### Problem to solve:
Line by line, retype the material with nothing left out.

### Input records:
——————————
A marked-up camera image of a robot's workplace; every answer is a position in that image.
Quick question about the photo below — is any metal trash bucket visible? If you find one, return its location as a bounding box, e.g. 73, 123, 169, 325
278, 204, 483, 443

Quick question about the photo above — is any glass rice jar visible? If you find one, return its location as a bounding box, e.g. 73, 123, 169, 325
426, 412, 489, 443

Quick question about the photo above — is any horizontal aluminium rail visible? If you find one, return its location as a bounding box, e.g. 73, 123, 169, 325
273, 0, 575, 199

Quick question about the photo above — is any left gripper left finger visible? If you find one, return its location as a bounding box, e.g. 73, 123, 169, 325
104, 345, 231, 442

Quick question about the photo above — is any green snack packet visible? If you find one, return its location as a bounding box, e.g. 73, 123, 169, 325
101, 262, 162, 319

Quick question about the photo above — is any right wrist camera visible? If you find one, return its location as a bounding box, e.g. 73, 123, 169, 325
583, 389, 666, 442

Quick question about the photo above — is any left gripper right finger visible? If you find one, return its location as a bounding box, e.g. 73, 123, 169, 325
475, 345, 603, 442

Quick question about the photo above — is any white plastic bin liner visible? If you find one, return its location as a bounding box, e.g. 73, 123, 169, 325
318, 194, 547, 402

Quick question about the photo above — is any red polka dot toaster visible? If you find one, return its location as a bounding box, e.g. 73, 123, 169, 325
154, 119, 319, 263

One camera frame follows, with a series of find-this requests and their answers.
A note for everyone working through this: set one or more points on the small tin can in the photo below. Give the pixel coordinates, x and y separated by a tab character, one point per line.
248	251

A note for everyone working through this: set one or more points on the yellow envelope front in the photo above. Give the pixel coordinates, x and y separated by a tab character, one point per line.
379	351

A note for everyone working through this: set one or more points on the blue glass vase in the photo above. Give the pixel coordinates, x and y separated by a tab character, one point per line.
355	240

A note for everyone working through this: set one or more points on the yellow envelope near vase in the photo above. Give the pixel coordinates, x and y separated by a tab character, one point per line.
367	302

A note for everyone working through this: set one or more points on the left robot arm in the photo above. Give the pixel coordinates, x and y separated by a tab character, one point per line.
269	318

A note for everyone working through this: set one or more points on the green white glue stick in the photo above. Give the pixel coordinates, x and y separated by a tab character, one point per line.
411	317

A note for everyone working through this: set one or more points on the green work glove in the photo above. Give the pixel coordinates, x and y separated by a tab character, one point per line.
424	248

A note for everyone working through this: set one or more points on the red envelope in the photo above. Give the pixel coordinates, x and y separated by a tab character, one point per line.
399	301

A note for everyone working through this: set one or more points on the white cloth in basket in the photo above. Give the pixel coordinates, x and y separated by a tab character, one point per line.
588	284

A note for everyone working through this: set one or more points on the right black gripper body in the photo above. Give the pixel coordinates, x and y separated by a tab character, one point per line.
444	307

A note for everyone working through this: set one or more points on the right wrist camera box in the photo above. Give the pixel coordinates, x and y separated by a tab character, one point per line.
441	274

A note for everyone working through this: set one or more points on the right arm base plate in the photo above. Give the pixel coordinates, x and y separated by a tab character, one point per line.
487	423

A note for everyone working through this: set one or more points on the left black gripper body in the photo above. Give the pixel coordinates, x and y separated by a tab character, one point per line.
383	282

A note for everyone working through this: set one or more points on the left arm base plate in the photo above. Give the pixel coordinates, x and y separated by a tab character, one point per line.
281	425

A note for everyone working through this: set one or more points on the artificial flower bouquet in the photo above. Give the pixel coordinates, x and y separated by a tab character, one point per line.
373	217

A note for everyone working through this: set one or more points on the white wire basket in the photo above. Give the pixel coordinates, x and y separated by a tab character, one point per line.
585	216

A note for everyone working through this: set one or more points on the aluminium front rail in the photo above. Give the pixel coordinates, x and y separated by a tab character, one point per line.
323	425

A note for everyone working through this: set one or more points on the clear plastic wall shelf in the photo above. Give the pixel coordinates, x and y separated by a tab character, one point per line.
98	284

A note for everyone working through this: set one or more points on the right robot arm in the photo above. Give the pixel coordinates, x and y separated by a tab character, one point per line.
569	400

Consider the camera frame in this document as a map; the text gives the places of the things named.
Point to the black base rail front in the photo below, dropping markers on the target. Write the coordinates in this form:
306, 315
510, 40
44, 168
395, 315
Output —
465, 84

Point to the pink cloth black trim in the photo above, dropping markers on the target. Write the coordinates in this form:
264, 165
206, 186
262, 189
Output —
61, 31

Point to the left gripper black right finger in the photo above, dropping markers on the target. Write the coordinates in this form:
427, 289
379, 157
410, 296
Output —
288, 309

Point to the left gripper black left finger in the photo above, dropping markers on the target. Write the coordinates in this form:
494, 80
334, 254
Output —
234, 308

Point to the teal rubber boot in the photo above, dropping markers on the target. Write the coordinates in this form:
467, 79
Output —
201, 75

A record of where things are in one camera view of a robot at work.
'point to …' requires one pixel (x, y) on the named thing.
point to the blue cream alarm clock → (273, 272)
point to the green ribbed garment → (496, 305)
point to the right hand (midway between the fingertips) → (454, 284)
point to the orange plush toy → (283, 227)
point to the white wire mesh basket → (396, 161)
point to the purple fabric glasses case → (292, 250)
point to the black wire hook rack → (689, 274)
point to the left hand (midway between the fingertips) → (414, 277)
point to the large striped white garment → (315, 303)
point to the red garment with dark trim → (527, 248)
——————————
### Answer section:
A marked-up camera image of a robot's workplace; every answer is a position in that image.
Quick question about the photo below — is any metal trash bucket visible? If you find one, return its location as a bounding box, e.g. 73, 123, 169, 325
278, 204, 483, 443

Quick question about the photo above — is any glass rice jar visible? If you find one, return its location as a bounding box, e.g. 73, 123, 169, 325
426, 412, 489, 443

Quick question about the photo above — is any horizontal aluminium rail visible? If you find one, return its location as a bounding box, e.g. 73, 123, 169, 325
273, 0, 575, 199

Quick question about the photo above — is any left gripper left finger visible? If you find one, return its location as a bounding box, e.g. 73, 123, 169, 325
104, 345, 231, 442

Quick question about the photo above — is any green snack packet visible? If you find one, return its location as a bounding box, e.g. 73, 123, 169, 325
101, 262, 162, 319

Quick question about the photo above — is any right wrist camera visible? If you find one, return its location as a bounding box, e.g. 73, 123, 169, 325
583, 389, 666, 442

Quick question about the photo above — is any left gripper right finger visible? If you find one, return its location as a bounding box, e.g. 73, 123, 169, 325
475, 345, 603, 442

Quick question about the photo above — is any white plastic bin liner visible? If you find one, return its location as a bounding box, e.g. 73, 123, 169, 325
318, 194, 547, 402

Quick question about the photo above — is any red polka dot toaster visible? If you find one, return its location as a bounding box, e.g. 73, 123, 169, 325
154, 119, 319, 263

One camera frame follows, with a series of find-this requests and their answers.
A note for everyone working through this: set one or more points on the small tin can in the photo below. Give the pixel coordinates, x and y separated by a tab character, one point per line.
248	251

A note for everyone working through this: set one or more points on the yellow envelope front in the photo above. Give the pixel coordinates, x and y separated by a tab character, one point per line.
379	351

A note for everyone working through this: set one or more points on the blue glass vase in the photo above. Give the pixel coordinates, x and y separated by a tab character, one point per line.
355	240

A note for everyone working through this: set one or more points on the yellow envelope near vase in the photo above. Give the pixel coordinates, x and y separated by a tab character, one point per line.
367	302

A note for everyone working through this: set one or more points on the left robot arm in the photo above. Give the pixel coordinates, x and y separated by a tab character, one point per line.
269	318

A note for everyone working through this: set one or more points on the green white glue stick in the photo above. Give the pixel coordinates, x and y separated by a tab character, one point per line.
411	317

A note for everyone working through this: set one or more points on the green work glove in the photo above. Give the pixel coordinates, x and y separated by a tab character, one point per line.
424	248

A note for everyone working through this: set one or more points on the red envelope in the photo above. Give the pixel coordinates, x and y separated by a tab character, one point per line.
399	301

A note for everyone working through this: set one or more points on the white cloth in basket in the photo above. Give the pixel coordinates, x and y separated by a tab character, one point per line.
588	284

A note for everyone working through this: set one or more points on the right black gripper body in the photo above. Give the pixel coordinates, x and y separated by a tab character, one point per line.
444	307

A note for everyone working through this: set one or more points on the right wrist camera box in the photo above. Give the pixel coordinates, x and y separated by a tab character, one point per line.
441	274

A note for everyone working through this: set one or more points on the right arm base plate in the photo above. Give the pixel coordinates, x and y separated by a tab character, one point per line.
487	423

A note for everyone working through this: set one or more points on the left black gripper body in the photo above. Give the pixel coordinates, x and y separated by a tab character, one point per line.
383	282

A note for everyone working through this: set one or more points on the left arm base plate in the photo above. Give the pixel coordinates, x and y separated by a tab character, one point per line.
281	425

A note for everyone working through this: set one or more points on the artificial flower bouquet in the photo above. Give the pixel coordinates, x and y separated by a tab character, one point per line.
373	217

A note for everyone working through this: set one or more points on the white wire basket in the photo above. Give the pixel coordinates, x and y separated by a tab character, one point per line.
585	216

A note for everyone working through this: set one or more points on the aluminium front rail in the photo above. Give the pixel coordinates, x and y separated by a tab character, one point per line.
323	425

A note for everyone working through this: set one or more points on the clear plastic wall shelf in the photo above. Give the pixel coordinates, x and y separated by a tab character, one point per line.
98	284

A note for everyone working through this: set one or more points on the right robot arm in the photo above. Give the pixel coordinates, x and y separated by a tab character, one point per line.
569	400

Consider the camera frame in this document as a map; the text gives the places of the things named.
Point to the black base rail front in the photo below, dropping markers on the target. Write the coordinates in this form:
306, 315
510, 40
44, 168
395, 315
Output —
465, 84

Point to the pink cloth black trim in the photo above, dropping markers on the target. Write the coordinates in this form:
264, 165
206, 186
262, 189
Output —
61, 31

Point to the left gripper black right finger in the photo above, dropping markers on the target. Write the coordinates in this form:
427, 289
379, 157
410, 296
Output —
288, 309

Point to the left gripper black left finger in the photo above, dropping markers on the target. Write the coordinates in this form:
494, 80
334, 254
Output —
234, 308

Point to the teal rubber boot in the photo above, dropping markers on the target. Write the coordinates in this form:
467, 79
Output —
201, 75

A record of where things are in one camera view of a robot at work.
'point to …' requires one pixel (x, y) on the named thing.
point to the blue cream alarm clock → (273, 272)
point to the green ribbed garment → (496, 305)
point to the right hand (midway between the fingertips) → (454, 284)
point to the orange plush toy → (283, 227)
point to the white wire mesh basket → (396, 161)
point to the purple fabric glasses case → (292, 250)
point to the black wire hook rack → (689, 274)
point to the left hand (midway between the fingertips) → (414, 277)
point to the large striped white garment → (315, 303)
point to the red garment with dark trim → (527, 248)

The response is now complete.